白馬と姫(1~50)

第47話『プロポーズ』

 謁見の間で話すと思っていたから、国王様の部屋に通されたときにはびっくりした。「遠慮することはない」とジルベール様は言ってくれたけど、ふかふかの腰かけに座るまでにかなり考えてしまった。

 人払いもして、扉も閉められてしまって、ふたりきりという状況にも恐縮した。

 じろじろ見るのは失礼に当たる気がして、ざっと周囲を確かめる。思っていたような金ぴかな装飾品はない。どれもアンティークで落ち着いた木目調の棚やテーブルだった。本棚が部屋の壁沿いに並んでいる。

 ジルベール様の頭のなかにはこれだけの量の知識が入っているのだろうか。考えながらぼーっとジルベール様の額を見ていたら、くすっと笑われてしまった。

「あの」なぜ、笑っているのか、わからなくて調子が狂う。

「いや、可愛いなと思ってね」

「は、はあ」

 あまりにもおだてられている気がして、苦笑しか出ない。「可愛い」とか言われ慣れていないし、反応に困るからやめてほしい。サディアスみたいに神経を逆撫でするなら、怒れば済むのに。

 ジルベール様はわざとらしくため息を吐いた。

「やはり、手紙では伝わらなかったようだね。まったく恋愛ごとに関してだけはうまくいかない」

「へっ?」恋愛ごと?

「手紙で伝わらないなら、直接言おう」

 ジルベール様はわたしの向かい合わせになるように座り、前のめりに構えた。長い足の間で組んだ両手を落ち着きなく握り返したりしている。

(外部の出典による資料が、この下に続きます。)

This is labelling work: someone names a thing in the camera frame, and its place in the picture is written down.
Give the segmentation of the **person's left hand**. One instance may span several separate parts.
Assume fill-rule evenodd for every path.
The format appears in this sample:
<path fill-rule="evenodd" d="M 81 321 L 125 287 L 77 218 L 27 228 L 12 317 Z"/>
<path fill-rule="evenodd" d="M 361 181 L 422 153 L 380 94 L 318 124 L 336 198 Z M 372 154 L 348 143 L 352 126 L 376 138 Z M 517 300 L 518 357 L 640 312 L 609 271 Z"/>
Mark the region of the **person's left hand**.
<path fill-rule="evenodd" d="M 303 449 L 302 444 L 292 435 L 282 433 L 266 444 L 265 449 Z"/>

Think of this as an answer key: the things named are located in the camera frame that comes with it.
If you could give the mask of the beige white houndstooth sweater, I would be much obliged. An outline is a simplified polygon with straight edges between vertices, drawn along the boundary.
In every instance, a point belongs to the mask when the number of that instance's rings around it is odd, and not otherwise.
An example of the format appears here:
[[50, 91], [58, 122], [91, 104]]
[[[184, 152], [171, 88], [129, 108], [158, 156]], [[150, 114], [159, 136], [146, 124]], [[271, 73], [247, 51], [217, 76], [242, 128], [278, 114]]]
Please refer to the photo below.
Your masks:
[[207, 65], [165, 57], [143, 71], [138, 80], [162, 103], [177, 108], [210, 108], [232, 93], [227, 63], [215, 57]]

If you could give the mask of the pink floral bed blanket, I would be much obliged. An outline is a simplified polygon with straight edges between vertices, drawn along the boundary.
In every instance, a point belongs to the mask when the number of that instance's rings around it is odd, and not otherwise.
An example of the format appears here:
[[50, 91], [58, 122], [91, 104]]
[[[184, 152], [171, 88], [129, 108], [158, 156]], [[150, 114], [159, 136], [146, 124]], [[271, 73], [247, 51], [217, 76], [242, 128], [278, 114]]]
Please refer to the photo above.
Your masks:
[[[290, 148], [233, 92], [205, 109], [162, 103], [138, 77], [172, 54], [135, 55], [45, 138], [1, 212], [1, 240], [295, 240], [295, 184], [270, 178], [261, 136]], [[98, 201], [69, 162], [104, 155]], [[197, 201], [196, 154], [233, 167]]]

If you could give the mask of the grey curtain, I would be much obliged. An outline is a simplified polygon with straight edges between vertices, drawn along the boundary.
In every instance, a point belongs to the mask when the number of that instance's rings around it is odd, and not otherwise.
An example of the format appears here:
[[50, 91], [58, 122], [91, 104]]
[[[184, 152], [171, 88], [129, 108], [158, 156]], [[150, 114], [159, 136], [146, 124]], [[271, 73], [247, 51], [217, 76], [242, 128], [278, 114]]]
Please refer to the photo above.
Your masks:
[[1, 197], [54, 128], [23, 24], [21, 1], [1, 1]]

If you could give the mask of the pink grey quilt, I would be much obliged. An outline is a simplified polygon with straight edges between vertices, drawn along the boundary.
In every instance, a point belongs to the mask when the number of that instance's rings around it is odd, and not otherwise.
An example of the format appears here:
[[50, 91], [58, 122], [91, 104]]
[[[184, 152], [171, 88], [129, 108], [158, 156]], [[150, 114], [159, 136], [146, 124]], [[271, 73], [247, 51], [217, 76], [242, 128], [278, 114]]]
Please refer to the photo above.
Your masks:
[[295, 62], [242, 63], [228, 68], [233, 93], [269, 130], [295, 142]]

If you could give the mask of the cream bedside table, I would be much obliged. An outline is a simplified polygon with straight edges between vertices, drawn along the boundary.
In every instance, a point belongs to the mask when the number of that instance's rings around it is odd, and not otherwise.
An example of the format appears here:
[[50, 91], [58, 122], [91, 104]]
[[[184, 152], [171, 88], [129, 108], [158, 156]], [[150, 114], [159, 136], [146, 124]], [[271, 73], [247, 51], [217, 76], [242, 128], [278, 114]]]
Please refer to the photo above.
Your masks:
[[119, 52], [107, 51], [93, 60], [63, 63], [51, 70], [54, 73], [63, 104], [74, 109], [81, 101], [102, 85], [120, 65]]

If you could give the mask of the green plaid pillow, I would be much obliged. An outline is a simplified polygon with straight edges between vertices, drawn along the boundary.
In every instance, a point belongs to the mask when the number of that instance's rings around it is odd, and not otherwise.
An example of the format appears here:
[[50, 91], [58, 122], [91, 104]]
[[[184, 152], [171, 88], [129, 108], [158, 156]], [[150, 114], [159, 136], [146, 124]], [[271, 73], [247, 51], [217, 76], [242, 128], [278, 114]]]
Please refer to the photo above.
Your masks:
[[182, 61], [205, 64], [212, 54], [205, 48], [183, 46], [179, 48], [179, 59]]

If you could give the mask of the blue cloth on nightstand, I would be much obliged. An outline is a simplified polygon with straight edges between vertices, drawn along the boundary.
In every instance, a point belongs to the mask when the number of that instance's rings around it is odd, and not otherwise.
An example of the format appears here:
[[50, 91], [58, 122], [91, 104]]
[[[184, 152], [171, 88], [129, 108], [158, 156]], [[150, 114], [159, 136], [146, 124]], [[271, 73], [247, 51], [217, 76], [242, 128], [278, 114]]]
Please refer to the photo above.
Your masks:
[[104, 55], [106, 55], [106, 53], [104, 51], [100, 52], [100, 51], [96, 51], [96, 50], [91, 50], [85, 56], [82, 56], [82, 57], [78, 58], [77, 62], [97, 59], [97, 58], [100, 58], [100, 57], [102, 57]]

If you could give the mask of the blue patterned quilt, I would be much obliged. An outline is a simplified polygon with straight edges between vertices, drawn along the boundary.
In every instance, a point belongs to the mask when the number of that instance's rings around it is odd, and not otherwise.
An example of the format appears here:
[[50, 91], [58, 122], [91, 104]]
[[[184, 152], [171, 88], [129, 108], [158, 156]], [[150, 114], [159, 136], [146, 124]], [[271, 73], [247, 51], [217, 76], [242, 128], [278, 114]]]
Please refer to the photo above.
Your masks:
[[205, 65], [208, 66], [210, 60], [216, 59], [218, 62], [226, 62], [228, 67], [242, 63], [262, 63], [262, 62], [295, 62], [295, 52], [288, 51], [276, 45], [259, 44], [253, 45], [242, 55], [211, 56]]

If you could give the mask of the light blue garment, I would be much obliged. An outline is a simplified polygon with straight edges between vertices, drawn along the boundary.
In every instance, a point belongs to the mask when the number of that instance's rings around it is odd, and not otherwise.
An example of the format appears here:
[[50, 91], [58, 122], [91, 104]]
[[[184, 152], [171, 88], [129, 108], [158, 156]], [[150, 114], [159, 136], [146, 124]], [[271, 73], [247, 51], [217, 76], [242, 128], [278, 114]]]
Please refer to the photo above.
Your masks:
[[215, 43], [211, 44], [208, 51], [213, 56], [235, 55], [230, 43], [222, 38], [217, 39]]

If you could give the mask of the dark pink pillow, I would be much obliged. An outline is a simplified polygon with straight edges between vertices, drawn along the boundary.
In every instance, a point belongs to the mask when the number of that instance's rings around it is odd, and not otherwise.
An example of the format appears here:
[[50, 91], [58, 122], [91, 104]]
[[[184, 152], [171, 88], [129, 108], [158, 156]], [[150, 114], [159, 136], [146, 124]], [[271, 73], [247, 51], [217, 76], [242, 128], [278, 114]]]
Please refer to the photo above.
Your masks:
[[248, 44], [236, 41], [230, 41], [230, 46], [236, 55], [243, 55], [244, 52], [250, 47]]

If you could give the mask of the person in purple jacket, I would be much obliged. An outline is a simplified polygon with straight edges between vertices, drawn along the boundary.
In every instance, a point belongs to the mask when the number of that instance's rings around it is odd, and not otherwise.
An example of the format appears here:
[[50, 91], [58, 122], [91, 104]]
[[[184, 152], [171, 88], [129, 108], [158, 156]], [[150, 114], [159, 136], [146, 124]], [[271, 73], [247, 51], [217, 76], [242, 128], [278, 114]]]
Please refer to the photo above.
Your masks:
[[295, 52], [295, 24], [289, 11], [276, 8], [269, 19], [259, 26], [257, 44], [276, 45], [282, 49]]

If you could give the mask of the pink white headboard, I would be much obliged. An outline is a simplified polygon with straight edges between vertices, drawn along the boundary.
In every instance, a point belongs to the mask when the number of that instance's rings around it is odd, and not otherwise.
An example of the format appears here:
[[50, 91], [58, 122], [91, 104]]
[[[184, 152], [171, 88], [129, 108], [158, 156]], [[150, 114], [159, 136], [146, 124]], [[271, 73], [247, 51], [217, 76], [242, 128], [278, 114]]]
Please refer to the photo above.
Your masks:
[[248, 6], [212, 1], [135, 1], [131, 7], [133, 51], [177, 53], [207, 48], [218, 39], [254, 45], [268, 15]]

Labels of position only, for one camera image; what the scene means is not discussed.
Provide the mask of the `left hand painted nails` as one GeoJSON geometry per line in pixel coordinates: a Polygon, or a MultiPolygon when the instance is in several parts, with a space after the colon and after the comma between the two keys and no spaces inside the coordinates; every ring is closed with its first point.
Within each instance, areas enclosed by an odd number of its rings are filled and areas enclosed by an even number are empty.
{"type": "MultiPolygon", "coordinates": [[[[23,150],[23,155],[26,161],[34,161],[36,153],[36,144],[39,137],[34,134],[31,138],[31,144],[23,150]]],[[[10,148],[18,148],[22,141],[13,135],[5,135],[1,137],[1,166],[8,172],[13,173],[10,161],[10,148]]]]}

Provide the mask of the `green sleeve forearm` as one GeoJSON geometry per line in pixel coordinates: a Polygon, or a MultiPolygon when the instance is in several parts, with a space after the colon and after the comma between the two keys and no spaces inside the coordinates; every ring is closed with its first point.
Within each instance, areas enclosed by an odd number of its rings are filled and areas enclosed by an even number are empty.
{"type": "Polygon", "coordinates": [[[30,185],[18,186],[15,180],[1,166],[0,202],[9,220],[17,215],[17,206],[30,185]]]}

 何だろう、この嫌な予感。ジルベール様の口が永久に開かないで欲しいと思ってしまう。だけど、開いた。

「僕と永遠をともにしてほしい」

「永遠?」

「ああ」

「ともに?」

「ああ、ずっと一緒にいてほしい。さすがにこの意味はわかるね? あなたは僕の妻になる。そういうことだよ」

 わからないと知らないふりができたらどんなにいいか。でも、意味はわかってしまった。ジルベール様はわたしと結婚すると言っているのだ。

「どうして?」

「理由なんてないよ。神子は国王と結婚する。そういう決まりなんだ」

「決まりだから、わたしと結婚するというんですか?」

「ああ、そうだよ」

 ジルベール様は疑問を感じないのだろうか。好きでもないのに結婚をするの? わたしは疑問しか感じないのに。

「あなたが16歳になるまで待っていたんだ」

 何でこんなにもにこやかに笑っていられるのだろう。わたしには今の状況が信じられない。「もしも、断ったら?」とたずねる前にジルベール様が割りこんできた。

「ミャーコ」

「はい」

「……王の命に従わぬ者は国に背くことと同じ。国に背いた者は罰せられる。あなたにもわかるね?」

 このとき、クラウスさんの言葉が頭によぎった。

 ――国に背いた罪人は死あるのみ。つまり、はじめからわたしに選択肢などなかった。ジルベール様の命に従うしか、他になかったのだ。